TASK BRIEF :: Give back each line of the listing precisely as written.

DATASET EXCERPT ::
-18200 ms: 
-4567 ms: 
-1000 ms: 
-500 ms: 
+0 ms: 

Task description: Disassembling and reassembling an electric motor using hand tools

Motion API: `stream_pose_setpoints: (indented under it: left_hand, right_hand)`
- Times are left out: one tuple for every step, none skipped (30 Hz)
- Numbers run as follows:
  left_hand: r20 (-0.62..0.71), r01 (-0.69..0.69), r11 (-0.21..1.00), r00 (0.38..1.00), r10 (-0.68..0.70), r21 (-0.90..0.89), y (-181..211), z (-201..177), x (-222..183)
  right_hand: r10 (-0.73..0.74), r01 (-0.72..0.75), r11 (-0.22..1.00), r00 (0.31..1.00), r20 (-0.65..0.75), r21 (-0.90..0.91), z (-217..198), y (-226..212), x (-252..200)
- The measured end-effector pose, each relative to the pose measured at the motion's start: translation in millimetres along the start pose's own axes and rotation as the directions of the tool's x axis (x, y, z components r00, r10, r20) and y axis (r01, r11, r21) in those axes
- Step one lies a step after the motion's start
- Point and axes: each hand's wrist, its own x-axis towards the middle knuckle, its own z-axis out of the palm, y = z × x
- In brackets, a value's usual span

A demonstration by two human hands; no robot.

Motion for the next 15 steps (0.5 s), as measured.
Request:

REPLY TO THE EXERCISE ::
-18200 ms: 
-4567 ms: 
-1000 ms: 
-500 ms: 
+0 ms: 

Task description: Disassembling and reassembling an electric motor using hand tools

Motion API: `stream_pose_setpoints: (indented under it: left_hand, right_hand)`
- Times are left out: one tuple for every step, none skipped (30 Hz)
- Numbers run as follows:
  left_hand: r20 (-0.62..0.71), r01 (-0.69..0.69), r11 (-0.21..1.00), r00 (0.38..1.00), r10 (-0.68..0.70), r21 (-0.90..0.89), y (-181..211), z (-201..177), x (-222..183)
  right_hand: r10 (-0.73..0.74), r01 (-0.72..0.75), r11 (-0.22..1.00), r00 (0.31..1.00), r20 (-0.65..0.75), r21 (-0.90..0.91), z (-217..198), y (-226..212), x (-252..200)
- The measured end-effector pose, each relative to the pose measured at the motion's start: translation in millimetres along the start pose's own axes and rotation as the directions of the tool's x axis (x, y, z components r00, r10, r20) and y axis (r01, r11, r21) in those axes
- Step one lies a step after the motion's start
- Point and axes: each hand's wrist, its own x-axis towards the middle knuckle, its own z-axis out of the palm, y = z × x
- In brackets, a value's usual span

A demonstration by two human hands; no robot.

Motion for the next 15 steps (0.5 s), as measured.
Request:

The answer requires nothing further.